WORK TO BE COMPLETED
Among the entries below, one line contains "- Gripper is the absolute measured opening" and another contains "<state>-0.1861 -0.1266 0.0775". Transcribe those two lines and every line between them, exactly.
[DATASET CONTENT]
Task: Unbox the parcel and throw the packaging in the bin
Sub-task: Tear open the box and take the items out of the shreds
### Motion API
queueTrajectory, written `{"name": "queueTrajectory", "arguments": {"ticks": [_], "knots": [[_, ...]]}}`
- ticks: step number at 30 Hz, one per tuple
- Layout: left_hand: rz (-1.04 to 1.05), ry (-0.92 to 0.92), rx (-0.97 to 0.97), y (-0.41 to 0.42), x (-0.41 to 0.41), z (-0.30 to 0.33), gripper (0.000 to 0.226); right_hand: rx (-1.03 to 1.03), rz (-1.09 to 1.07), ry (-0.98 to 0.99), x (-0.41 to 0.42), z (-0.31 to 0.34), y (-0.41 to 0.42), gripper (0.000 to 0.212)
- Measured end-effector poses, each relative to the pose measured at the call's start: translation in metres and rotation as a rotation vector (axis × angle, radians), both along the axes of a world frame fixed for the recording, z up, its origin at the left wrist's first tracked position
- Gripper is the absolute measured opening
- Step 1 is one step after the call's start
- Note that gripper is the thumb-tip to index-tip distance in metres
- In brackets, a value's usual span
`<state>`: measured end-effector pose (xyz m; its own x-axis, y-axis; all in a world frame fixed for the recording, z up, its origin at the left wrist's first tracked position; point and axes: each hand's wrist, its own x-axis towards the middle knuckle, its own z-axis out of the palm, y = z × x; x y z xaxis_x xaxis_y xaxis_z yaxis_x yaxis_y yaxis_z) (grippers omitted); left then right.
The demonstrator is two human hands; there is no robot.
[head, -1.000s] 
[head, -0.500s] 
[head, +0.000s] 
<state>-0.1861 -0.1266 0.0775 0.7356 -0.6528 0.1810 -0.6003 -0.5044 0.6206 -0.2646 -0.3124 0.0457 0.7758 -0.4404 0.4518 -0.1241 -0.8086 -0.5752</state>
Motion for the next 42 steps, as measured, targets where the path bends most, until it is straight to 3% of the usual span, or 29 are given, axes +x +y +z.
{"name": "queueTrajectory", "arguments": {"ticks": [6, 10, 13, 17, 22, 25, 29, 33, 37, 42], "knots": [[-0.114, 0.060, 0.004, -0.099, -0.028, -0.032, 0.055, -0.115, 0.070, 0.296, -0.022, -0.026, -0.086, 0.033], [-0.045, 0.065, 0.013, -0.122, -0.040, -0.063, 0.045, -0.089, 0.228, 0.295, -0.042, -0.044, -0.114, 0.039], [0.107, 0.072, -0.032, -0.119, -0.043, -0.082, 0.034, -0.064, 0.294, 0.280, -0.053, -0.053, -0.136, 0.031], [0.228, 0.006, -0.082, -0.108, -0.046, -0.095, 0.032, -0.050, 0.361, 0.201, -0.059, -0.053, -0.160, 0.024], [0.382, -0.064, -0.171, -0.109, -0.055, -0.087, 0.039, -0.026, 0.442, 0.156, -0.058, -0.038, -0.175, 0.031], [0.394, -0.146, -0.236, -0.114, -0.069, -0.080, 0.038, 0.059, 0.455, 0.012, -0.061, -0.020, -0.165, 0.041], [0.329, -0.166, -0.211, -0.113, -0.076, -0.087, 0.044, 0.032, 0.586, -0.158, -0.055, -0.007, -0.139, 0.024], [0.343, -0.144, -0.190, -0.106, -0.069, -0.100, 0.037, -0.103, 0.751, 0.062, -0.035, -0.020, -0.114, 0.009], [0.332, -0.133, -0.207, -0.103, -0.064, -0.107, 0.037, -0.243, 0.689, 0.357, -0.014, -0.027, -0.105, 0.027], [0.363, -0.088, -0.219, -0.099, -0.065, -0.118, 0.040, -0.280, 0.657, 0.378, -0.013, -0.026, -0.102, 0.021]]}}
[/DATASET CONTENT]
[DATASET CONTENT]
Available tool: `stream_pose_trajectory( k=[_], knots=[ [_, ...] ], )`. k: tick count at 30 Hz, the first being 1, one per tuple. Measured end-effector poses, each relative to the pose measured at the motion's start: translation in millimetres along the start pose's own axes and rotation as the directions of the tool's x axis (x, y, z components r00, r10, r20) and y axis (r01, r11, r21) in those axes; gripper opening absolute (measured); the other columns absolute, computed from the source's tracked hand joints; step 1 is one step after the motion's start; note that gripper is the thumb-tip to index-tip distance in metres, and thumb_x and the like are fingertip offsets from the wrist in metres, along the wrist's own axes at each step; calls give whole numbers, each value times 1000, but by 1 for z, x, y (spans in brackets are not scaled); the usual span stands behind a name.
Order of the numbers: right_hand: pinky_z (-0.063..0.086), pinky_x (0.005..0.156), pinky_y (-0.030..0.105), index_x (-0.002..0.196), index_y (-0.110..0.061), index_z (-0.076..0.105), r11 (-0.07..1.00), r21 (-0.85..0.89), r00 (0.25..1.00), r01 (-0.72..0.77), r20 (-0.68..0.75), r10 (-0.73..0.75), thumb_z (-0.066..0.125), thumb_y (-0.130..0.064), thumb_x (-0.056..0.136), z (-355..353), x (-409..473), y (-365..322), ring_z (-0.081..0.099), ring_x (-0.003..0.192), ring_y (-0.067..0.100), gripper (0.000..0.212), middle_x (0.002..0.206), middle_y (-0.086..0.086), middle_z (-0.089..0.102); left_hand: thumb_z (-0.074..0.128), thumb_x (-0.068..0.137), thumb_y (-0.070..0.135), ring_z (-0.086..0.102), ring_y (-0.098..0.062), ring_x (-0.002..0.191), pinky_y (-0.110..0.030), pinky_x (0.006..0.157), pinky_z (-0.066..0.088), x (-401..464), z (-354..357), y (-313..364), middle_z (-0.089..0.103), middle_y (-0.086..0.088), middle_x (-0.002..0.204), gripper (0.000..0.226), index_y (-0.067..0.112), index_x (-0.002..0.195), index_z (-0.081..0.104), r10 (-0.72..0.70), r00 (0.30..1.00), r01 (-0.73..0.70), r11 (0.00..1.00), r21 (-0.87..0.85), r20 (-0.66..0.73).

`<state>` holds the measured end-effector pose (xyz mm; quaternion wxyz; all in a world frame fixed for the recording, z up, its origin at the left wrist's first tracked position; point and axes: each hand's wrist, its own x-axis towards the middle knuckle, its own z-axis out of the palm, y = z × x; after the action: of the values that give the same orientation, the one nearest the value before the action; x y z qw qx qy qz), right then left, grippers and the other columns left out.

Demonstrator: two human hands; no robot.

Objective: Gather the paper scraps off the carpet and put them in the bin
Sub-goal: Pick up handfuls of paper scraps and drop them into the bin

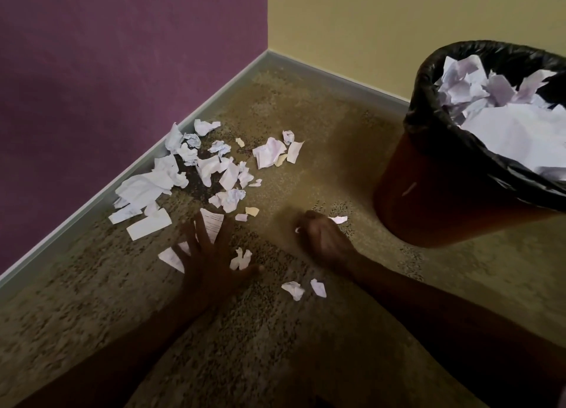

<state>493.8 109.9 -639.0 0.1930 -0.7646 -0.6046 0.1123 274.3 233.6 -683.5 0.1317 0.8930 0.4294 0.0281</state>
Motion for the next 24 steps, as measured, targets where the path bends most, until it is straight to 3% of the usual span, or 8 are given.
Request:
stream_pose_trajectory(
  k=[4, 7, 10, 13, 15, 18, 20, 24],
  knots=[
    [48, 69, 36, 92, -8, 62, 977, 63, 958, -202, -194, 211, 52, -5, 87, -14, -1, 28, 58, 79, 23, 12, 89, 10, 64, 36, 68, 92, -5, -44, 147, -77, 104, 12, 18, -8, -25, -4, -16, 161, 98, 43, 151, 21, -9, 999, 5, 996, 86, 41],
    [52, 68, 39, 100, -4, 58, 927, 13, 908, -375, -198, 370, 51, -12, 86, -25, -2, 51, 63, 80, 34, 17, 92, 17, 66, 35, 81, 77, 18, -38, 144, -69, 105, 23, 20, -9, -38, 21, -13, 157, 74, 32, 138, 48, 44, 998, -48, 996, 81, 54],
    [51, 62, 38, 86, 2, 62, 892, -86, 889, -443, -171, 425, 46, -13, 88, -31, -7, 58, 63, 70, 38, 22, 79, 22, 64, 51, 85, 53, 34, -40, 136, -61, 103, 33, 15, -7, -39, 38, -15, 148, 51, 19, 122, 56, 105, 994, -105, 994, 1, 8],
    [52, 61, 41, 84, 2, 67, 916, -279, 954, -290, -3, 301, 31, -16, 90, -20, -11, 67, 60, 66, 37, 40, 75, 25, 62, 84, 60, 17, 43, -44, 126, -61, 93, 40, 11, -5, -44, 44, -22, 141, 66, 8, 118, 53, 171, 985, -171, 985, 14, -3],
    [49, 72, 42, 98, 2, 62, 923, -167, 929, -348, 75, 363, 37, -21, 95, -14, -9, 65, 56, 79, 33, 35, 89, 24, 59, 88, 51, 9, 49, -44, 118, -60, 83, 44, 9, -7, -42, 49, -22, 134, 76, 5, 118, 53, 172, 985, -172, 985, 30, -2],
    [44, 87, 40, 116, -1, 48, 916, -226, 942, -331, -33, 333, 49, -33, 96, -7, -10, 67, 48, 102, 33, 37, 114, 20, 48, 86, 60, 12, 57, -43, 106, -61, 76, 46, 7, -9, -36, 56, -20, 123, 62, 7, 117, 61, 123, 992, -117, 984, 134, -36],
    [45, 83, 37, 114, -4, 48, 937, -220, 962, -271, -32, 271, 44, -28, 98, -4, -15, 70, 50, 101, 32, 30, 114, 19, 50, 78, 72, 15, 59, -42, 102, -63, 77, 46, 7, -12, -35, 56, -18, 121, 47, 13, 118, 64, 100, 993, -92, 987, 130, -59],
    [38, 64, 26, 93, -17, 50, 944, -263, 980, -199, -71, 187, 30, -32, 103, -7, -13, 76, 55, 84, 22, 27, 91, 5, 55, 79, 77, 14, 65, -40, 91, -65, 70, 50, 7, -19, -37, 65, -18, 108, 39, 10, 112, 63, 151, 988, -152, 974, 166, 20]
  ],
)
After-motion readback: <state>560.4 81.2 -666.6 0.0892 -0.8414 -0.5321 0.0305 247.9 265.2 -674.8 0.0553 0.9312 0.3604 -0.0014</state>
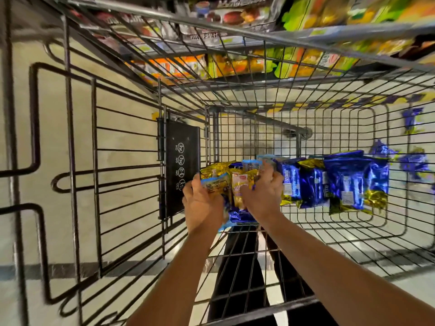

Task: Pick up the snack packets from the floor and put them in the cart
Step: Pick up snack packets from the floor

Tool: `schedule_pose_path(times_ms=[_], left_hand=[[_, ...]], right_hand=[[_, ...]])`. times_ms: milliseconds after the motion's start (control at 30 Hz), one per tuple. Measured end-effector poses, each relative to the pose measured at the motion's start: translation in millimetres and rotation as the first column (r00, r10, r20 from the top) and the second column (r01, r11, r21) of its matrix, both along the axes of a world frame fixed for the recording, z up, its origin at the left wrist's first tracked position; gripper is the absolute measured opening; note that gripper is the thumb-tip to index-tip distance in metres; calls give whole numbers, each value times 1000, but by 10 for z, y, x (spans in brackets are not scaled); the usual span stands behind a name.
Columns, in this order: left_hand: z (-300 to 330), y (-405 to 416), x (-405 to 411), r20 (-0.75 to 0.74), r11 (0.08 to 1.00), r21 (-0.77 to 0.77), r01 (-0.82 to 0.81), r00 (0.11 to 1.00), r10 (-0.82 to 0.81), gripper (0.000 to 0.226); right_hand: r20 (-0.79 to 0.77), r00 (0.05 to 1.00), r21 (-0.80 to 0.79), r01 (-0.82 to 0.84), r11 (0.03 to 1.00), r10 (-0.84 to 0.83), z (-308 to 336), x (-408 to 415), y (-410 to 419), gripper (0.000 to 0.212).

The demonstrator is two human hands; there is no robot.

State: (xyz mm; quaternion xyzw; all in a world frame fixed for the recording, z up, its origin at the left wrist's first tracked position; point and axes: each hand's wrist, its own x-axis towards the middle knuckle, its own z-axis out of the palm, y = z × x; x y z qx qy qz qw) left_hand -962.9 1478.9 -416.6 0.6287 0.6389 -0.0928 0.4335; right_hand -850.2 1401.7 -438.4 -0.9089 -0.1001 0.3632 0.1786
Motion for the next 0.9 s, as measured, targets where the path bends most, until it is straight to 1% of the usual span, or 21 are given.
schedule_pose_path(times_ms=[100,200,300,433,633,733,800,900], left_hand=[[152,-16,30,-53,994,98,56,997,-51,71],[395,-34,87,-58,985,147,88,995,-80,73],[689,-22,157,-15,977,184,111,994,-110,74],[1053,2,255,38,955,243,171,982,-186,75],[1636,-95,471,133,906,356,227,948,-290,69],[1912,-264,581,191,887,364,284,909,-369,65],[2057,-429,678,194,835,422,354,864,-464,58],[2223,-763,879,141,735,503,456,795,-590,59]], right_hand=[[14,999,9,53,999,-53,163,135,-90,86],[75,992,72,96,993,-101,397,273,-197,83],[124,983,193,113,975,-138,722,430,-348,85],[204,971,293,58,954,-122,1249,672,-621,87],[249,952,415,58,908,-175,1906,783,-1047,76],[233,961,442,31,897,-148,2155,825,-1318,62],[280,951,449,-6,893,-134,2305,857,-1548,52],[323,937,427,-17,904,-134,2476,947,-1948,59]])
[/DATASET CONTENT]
ANSWER TO THE EXERCISE
- Gripper is the absolute measured opening
- Step 1 is one step after the call's start
- Note that gripper is the thumb-tip to index-tip distance in metres
- In brackets, a value's usual span
`<state>`: measured end-effector pose (xyz m; its own x-axis, y-axis; all in a world frame fixed for the recording, z up, its origin at the left wrist's first tracked position; point and axes: each hand's wrist, its own x-axis towards the middle knuckle, its own z-axis out of the palm, y = z × x; x y z xaxis_x xaxis_y xaxis_z yaxis_x yaxis_y yaxis_z) (grippers omitted); left then right.
The demonstrator is two human hands; there is no robot.
[head, -1.000s] 
[head, -0.500s] 
[head, +0.000s] 
<state>-0.1861 -0.1266 0.0775 0.7356 -0.6528 0.1810 -0.6003 -0.5044 0.6206 -0.2646 -0.3124 0.0457 0.7758 -0.4404 0.4518 -0.1241 -0.8086 -0.5752</state>

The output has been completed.